* **Task directions**: Your answer is the lines below, exactly, from the one that contains "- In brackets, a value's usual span" through the one that contains "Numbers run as", both included.

=== Begin Enclosure ===

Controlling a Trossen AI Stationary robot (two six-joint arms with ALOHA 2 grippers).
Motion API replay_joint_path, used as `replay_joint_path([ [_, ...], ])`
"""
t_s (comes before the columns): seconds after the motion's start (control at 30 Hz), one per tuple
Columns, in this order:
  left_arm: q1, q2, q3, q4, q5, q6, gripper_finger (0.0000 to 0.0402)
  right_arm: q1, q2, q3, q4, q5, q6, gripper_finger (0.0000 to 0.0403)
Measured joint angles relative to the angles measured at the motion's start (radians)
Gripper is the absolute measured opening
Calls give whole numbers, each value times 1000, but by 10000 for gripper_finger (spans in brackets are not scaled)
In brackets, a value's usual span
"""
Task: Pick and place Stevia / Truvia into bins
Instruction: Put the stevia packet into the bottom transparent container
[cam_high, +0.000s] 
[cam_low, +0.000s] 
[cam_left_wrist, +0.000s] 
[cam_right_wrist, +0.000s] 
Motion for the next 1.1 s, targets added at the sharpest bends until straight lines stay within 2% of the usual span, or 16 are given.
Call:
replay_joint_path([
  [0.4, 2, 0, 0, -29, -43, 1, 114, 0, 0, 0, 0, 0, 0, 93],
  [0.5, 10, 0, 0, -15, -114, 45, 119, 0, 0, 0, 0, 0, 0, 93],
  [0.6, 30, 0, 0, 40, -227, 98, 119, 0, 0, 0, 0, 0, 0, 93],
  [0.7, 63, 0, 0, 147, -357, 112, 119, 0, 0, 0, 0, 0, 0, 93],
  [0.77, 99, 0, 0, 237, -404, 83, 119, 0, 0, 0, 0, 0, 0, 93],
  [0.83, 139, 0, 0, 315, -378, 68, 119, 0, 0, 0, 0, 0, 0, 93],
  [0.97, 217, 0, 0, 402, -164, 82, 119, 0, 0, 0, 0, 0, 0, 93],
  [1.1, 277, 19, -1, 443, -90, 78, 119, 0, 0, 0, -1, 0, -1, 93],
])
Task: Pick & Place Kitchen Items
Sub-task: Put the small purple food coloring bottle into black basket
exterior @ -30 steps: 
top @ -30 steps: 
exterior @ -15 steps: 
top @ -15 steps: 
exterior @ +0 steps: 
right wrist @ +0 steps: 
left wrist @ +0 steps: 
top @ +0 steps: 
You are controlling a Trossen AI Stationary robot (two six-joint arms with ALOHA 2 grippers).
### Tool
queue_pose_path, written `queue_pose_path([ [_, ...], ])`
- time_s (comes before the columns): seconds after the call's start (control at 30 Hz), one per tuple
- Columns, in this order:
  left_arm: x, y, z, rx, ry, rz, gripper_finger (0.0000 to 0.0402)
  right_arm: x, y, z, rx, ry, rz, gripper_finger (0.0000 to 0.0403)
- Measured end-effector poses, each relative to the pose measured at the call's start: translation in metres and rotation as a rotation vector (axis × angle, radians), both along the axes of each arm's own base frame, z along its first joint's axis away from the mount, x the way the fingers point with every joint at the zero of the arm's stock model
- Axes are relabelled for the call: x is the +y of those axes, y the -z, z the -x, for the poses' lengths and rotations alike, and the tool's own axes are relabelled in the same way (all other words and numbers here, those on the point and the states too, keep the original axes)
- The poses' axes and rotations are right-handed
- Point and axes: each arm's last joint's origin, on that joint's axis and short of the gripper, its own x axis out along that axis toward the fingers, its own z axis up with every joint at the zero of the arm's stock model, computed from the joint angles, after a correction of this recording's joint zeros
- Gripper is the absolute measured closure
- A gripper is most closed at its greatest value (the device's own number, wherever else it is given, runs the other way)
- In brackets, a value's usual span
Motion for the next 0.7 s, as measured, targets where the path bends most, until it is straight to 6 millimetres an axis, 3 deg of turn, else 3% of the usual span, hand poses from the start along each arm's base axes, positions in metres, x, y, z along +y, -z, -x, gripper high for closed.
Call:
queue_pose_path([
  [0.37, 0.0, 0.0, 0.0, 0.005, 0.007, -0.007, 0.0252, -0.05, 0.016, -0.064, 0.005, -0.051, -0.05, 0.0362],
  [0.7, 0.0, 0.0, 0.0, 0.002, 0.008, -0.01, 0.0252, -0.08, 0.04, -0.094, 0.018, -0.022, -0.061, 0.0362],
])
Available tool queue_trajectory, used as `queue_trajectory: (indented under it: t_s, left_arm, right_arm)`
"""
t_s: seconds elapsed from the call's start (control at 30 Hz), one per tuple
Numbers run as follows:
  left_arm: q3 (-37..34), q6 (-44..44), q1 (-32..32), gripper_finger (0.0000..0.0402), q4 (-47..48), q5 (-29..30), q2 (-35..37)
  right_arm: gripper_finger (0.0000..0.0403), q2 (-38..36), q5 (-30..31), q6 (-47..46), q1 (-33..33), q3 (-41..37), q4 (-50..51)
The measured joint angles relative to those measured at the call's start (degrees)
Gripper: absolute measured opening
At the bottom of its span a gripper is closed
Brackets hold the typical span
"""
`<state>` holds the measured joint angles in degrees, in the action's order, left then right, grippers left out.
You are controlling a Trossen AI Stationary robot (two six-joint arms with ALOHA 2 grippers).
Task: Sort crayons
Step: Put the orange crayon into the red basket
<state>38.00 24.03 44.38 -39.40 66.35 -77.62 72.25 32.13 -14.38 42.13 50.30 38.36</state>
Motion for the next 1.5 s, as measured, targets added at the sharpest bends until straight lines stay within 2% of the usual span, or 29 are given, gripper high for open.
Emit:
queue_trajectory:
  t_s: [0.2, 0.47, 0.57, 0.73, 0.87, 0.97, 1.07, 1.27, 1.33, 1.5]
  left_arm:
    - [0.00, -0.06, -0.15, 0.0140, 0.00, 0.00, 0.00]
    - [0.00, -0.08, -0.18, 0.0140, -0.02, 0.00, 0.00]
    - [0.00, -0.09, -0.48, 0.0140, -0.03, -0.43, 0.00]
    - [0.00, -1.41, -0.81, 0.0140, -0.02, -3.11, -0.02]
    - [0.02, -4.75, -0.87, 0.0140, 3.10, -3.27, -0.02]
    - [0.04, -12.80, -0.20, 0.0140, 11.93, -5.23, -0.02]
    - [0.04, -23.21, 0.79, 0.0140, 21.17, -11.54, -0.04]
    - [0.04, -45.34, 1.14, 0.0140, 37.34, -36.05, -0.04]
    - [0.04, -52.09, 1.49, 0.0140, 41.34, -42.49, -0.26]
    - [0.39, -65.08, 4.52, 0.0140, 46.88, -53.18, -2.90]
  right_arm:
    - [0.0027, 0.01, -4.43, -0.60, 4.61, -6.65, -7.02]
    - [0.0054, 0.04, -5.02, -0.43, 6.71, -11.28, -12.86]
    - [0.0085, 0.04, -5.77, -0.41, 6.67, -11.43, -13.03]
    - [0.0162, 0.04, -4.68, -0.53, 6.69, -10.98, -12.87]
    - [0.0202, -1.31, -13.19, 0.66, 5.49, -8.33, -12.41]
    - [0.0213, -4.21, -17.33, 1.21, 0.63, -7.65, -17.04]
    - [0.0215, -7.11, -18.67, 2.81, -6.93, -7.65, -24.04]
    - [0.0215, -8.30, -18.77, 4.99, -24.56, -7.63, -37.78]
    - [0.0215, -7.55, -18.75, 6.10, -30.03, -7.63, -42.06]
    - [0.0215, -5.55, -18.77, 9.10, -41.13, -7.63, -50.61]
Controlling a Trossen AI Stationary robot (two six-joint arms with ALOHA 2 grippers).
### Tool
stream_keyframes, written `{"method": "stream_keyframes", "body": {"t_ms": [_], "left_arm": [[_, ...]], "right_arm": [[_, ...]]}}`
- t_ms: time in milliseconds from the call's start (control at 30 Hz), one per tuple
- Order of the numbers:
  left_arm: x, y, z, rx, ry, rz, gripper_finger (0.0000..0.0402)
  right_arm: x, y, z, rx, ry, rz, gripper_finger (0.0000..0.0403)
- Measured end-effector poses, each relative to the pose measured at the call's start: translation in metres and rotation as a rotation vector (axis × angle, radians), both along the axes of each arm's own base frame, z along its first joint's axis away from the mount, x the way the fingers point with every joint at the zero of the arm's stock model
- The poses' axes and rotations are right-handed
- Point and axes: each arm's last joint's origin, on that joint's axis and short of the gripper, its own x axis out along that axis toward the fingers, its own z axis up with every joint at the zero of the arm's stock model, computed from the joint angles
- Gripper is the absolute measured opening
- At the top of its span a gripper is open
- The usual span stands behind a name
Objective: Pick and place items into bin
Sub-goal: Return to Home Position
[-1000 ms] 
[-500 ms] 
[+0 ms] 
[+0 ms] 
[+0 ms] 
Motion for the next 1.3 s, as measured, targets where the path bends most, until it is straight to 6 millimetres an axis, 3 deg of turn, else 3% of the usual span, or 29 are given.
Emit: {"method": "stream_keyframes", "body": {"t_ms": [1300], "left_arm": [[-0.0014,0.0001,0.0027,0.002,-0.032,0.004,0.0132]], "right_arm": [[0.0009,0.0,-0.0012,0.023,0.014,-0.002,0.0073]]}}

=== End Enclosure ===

* **Solution**:
- In brackets, a value's usual span
Motion for the next 0.7 s, as measured, targets where the path bends most, until it is straight to 6 millimetres an axis, 3 deg of turn, else 3% of the usual span, hand poses from the start along each arm's base axes, positions in metres, x, y, z along +y, -z, -x, gripper high for closed.
Call:
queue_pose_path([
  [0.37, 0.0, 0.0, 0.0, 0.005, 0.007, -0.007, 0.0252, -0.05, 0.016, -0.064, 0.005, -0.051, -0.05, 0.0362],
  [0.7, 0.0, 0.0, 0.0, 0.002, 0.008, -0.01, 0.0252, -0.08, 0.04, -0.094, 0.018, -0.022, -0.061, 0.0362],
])
Available tool queue_trajectory, used as `queue_trajectory: (indented under it: t_s, left_arm, right_arm)`
"""
t_s: seconds elapsed from the call's start (control at 30 Hz), one per tuple
Numbers run as follows:

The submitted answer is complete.